= Beginning of Section =

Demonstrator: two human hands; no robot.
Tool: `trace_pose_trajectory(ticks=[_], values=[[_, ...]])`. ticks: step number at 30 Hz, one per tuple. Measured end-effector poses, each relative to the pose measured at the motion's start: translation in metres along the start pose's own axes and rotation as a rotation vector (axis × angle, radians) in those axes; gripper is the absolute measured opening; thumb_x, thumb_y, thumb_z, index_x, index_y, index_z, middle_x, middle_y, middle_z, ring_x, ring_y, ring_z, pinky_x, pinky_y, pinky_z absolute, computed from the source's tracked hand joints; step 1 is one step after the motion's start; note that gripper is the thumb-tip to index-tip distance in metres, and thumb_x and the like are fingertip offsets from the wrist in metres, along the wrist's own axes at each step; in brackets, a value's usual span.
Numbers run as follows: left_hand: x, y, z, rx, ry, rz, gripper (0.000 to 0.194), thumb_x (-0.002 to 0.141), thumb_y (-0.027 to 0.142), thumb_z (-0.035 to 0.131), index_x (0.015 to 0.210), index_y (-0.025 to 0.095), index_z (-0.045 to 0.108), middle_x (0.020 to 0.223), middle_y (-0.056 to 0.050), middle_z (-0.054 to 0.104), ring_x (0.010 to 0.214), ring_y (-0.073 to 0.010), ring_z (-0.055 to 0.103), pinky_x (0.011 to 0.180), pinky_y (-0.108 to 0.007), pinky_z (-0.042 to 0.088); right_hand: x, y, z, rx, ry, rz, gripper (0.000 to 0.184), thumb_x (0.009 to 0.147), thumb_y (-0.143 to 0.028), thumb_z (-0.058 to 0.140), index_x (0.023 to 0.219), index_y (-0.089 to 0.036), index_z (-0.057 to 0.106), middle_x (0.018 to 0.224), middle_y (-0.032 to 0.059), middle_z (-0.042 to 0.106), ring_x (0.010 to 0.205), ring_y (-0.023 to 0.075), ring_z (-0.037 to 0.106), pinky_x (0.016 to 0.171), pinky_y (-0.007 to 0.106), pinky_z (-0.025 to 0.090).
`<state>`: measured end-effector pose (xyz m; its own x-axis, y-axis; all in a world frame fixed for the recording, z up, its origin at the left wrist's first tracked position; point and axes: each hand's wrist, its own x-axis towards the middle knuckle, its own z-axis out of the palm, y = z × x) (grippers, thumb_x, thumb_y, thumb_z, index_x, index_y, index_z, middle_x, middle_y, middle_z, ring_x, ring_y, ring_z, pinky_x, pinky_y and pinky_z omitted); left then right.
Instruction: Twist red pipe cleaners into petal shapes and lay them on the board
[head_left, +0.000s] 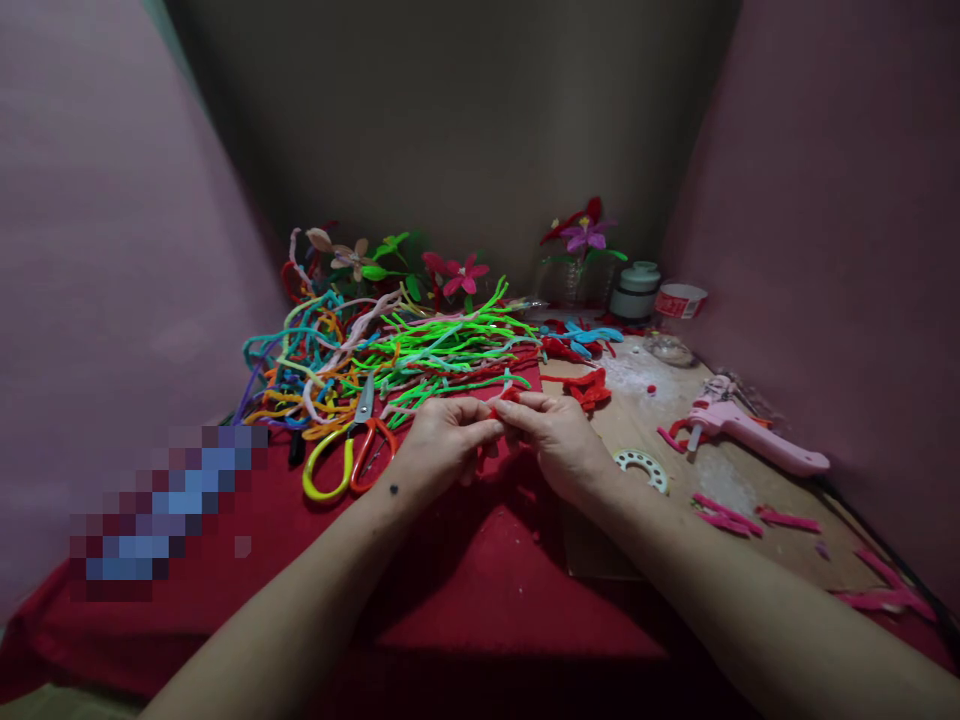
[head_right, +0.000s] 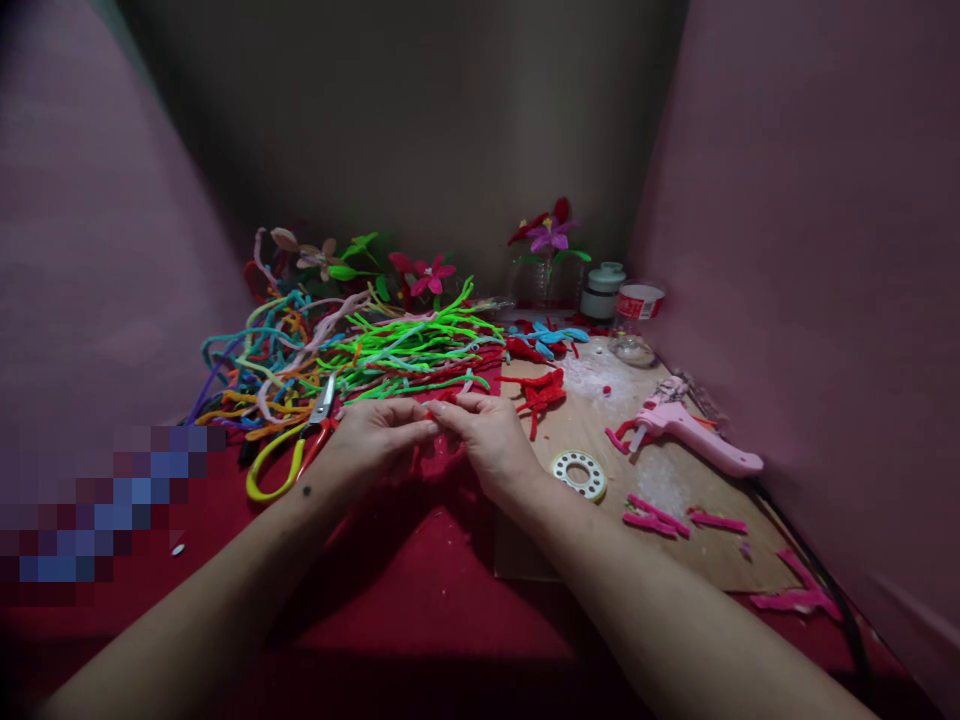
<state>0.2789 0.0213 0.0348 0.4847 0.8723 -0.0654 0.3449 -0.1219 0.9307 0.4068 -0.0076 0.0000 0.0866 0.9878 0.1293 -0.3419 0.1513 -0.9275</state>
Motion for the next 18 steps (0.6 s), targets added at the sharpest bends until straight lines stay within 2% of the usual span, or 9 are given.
trace_pose_trajectory(ticks=[4,7,11,16,18], values=[[0.0014,0.0,-0.0015,-0.019,-0.095,0.014,0.018,0.071,0.027,0.058,0.059,0.013,0.056,0.042,0.004,0.051,0.03,-0.0049,0.041,0.034,-0.018,0.028,0.0008,-0.0005,-0.0027,-0.08,0.049,-0.033,0.021,0.069,-0.03,0.062,0.056,-0.014,0.059,0.051,-0.0012,0.052,0.049,0.0087,0.042,0.05,0.024,0.031],[0.0021,-0.0011,-0.0024,-0.087,-0.146,0.022,0.017,0.071,0.027,0.058,0.063,0.012,0.058,0.051,0.001,0.056,0.034,-0.0045,0.043,0.038,-0.018,0.029,0.001,-0.0015,-0.0025,-0.057,0.041,-0.033,0.021,0.07,-0.03,0.06,0.056,-0.014,0.059,0.05,-0.0003,0.052,0.048,0.0092,0.043,0.05,0.024,0.032],[0.0024,-0.0042,-0.0039,-0.138,-0.084,0.018,0.018,0.072,0.028,0.056,0.065,0.012,0.058,0.045,0.002,0.053,0.034,-0.0048,0.04,0.039,-0.018,0.027,-0.0006,-0.0009,0.001,0.001,-0.012,-0.015,0.021,0.071,-0.032,0.061,0.061,-0.013,0.06,0.054,0.0,0.055,0.051,0.0094,0.046,0.053,0.024,0.034],[0.0021,-0.0058,-0.0057,-0.11,-0.116,0.035,0.018,0.075,0.03,0.054,0.075,0.012,0.06,0.046,0.0,0.057,0.036,-0.0073,0.044,0.041,-0.019,0.033,-0.0024,-0.0004,0.0016,-0.118,0.107,0.019,0.023,0.069,-0.033,0.062,0.057,-0.013,0.058,0.051,-0.0019,0.051,0.048,0.0081,0.042,0.049,0.023,0.03],[0.0023,-0.0066,-0.005,-0.028,-0.07,0.03,0.016,0.074,0.028,0.054,0.077,0.013,0.06,0.046,0.001,0.057,0.036,-0.008,0.044,0.04,-0.02,0.034,-0.0018,-0.0001,0.0,-0.147,0.107,0.032,0.024,0.069,-0.036,0.062,0.06,-0.014,0.059,0.05,-0.0028,0.05,0.046,0.0077,0.04,0.046,0.023,0.027]])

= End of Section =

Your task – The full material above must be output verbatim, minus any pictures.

Completed exercise –
Demonstrator: two human hands; no robot.
Tool: `trace_pose_trajectory(ticks=[_], values=[[_, ...]])`. ticks: step number at 30 Hz, one per tuple. Measured end-effector poses, each relative to the pose measured at the motion's start: translation in metres along the start pose's own axes and rotation as a rotation vector (axis × angle, radians) in those axes; gripper is the absolute measured opening; thumb_x, thumb_y, thumb_z, index_x, index_y, index_z, middle_x, middle_y, middle_z, ring_x, ring_y, ring_z, pinky_x, pinky_y, pinky_z absolute, computed from the source's tracked hand joints; step 1 is one step after the motion's start; note that gripper is the thumb-tip to index-tip distance in metres, and thumb_x and the like are fingertip offsets from the wrist in metres, along the wrist's own axes at each step; in brackets, a value's usual span.
Numbers run as follows: left_hand: x, y, z, rx, ry, rz, gripper (0.000 to 0.194), thumb_x (-0.002 to 0.141), thumb_y (-0.027 to 0.142), thumb_z (-0.035 to 0.131), index_x (0.015 to 0.210), index_y (-0.025 to 0.095), index_z (-0.045 to 0.108), middle_x (0.020 to 0.223), middle_y (-0.056 to 0.050), middle_z (-0.054 to 0.104), ring_x (0.010 to 0.214), ring_y (-0.073 to 0.010), ring_z (-0.055 to 0.103), pinky_x (0.011 to 0.180), pinky_y (-0.108 to 0.007), pinky_z (-0.042 to 0.088); right_hand: x, y, z, rx, ry, rz, gripper (0.000 to 0.184), thumb_x (0.009 to 0.147), thumb_y (-0.143 to 0.028), thumb_z (-0.058 to 0.140), index_x (0.023 to 0.219), index_y (-0.089 to 0.036), index_z (-0.057 to 0.106), middle_x (0.018 to 0.224), middle_y (-0.032 to 0.059), middle_z (-0.042 to 0.106), ring_x (0.010 to 0.205), ring_y (-0.023 to 0.075), ring_z (-0.037 to 0.106), pinky_x (0.016 to 0.171), pinky_y (-0.007 to 0.106), pinky_z (-0.025 to 0.090).
`<state>`: measured end-effector pose (xyz m; its own x-axis, y-axis; all in a world frame fixed for the recording, z up, its origin at the left wrist's first tracked position; point and axes: each hand's wrist, its own x-axis towards the middle knuckle, its own z-axis out of the palm, y = z × x) (grippers, thumb_x, thumb_y, thumb_z, index_x, index_y, index_z, middle_x, middle_y, middle_z, ring_x, ring_y, ring_z, pinky_x, pinky_y and pinky_z omitted); left then right.
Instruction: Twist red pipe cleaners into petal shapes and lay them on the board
[head_left, +0.000s] 
[head_right, +0.000s] 
<state>0.2789 0.0213 0.0348 0.4847 0.8723 -0.0654 0.3449 -0.1219 0.9307 0.4068 -0.0076 0.0000 0.0866 0.9878 0.1293 -0.3419 0.1513 -0.9275</state>
Motion for the next 18 steps (0.6 s), targets added at the sharpest bends until straight lines stay within 2% of the usual span, or 9 are given.
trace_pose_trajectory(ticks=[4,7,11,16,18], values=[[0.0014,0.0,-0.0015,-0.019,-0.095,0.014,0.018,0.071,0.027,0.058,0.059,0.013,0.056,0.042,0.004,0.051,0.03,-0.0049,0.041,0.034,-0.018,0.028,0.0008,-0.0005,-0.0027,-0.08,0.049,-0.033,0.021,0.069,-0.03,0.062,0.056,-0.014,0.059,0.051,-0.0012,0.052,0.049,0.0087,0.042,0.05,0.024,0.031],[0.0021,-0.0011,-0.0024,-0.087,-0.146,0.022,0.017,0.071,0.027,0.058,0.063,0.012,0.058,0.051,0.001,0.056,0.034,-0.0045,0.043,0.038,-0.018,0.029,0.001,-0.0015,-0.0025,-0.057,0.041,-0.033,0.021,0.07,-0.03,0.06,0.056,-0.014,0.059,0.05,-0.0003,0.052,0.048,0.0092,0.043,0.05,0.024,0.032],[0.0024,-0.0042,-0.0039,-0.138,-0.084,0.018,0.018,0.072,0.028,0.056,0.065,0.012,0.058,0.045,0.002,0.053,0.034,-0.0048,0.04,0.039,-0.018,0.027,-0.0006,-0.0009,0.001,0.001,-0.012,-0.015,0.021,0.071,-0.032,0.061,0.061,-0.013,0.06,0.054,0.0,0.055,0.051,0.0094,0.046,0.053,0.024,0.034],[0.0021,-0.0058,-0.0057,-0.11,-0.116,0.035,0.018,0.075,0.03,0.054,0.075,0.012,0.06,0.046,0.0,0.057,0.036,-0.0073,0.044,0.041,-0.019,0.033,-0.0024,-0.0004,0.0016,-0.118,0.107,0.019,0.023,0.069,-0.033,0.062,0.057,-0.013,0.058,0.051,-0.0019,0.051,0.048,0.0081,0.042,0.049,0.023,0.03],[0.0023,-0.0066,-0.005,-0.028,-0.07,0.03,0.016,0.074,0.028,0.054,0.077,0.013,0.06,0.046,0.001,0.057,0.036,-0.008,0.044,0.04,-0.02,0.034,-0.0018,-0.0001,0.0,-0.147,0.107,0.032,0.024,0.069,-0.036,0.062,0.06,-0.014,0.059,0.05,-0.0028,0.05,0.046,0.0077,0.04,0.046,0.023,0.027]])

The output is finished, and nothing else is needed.